### TASK BRIEF:
Only the lines from the top of the material through the line containing "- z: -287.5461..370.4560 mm" should be restated, each one exactly.

### AVAILABLE DATA

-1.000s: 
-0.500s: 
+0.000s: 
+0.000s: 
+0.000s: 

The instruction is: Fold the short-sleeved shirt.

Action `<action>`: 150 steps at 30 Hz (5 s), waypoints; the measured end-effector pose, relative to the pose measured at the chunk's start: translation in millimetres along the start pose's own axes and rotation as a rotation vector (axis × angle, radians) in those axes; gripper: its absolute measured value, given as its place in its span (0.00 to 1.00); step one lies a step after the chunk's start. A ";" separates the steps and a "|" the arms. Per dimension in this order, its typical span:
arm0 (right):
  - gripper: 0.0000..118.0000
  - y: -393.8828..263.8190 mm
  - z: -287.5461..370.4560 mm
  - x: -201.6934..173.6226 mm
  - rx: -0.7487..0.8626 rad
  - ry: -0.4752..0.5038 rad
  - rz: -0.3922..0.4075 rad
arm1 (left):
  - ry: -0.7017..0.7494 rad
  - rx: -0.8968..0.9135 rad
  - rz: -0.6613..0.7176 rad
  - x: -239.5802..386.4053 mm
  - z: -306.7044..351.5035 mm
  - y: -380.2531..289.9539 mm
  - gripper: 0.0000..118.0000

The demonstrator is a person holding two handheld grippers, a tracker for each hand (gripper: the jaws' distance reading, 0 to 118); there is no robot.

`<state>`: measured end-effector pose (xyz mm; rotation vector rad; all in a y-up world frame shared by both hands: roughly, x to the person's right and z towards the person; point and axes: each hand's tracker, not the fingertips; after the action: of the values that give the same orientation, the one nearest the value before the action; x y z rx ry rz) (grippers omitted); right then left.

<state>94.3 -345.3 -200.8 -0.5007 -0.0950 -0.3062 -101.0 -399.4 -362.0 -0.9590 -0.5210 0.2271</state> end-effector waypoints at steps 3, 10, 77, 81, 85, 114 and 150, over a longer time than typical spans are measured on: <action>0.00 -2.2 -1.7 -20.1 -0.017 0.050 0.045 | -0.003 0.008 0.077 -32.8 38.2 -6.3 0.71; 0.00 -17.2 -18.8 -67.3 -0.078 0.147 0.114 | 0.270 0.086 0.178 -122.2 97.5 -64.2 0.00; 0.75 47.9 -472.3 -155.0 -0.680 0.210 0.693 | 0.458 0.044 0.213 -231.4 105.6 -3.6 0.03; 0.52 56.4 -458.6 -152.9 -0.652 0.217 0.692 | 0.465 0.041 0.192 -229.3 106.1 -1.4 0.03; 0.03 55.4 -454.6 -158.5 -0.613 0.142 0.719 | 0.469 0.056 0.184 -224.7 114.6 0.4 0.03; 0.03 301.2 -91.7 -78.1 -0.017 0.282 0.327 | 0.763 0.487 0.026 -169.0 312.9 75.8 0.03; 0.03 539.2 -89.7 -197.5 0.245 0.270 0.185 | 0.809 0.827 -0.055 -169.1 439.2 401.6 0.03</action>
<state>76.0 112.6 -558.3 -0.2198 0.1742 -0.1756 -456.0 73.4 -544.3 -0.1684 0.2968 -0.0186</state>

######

### RESULT:
-1.000s: 
-0.500s: 
+0.000s: 
+0.000s: 
+0.000s: 

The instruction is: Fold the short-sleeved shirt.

Action `<action>`: 150 steps at 30 Hz (5 s), waypoints; the measured end-effector pose, relative to the pose measured at the chunk's start: translation in millimetres along the start pose's own axes and rotation as a rotation vector (axis × angle, radians) in those axes; gripper: its absolute measured value, given as its place in its span (0.00 to 1.00); step one lies a step after the chunk's start. A ";" separates the steps and a "|" the arms. Per dimension in this order, its typical span:
arm0 (right):
  - gripper: 0.0000..118.0000
  - y: -393.8828..263.8190 mm
  - z: -287.5461..370.4560 mm

The exercise requires nothing more.